<<<<

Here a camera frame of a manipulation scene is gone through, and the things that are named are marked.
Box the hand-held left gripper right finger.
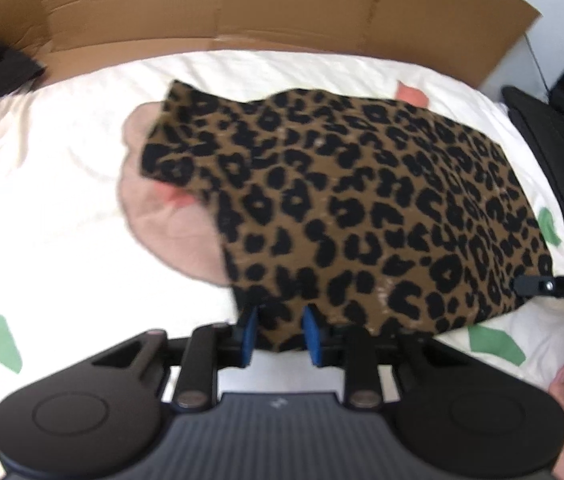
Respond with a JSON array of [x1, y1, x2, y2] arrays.
[[302, 305, 469, 409]]

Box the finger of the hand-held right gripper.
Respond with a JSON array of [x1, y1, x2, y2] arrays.
[[512, 273, 564, 302]]

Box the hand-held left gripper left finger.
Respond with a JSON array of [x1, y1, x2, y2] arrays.
[[89, 307, 261, 409]]

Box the leopard print skirt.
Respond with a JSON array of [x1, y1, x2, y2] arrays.
[[139, 79, 556, 354]]

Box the folded black clothes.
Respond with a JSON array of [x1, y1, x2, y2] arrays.
[[501, 85, 564, 253]]

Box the cream bear print blanket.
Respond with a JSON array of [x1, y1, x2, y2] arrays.
[[0, 47, 564, 461]]

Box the brown cardboard sheet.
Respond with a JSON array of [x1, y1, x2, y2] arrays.
[[0, 0, 544, 92]]

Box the small black cloth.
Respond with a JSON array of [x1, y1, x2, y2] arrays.
[[0, 42, 48, 99]]

>>>>

--- Problem to solve ---
Once the line containing "Box the leopard print skirt." is found, please retype it and every remaining line of the listing above, exactly, with nothing else.

--- Answer to this exercise ---
Box the leopard print skirt.
Respond with a JSON array of [x1, y1, x2, y2] arrays.
[[139, 79, 556, 354]]

Box the folded black clothes.
Respond with a JSON array of [x1, y1, x2, y2] arrays.
[[501, 85, 564, 253]]

Box the cream bear print blanket.
Respond with a JSON array of [x1, y1, x2, y2] arrays.
[[0, 47, 564, 461]]

Box the brown cardboard sheet.
Respond with a JSON array of [x1, y1, x2, y2] arrays.
[[0, 0, 544, 92]]

Box the small black cloth.
Respond with a JSON array of [x1, y1, x2, y2] arrays.
[[0, 42, 48, 99]]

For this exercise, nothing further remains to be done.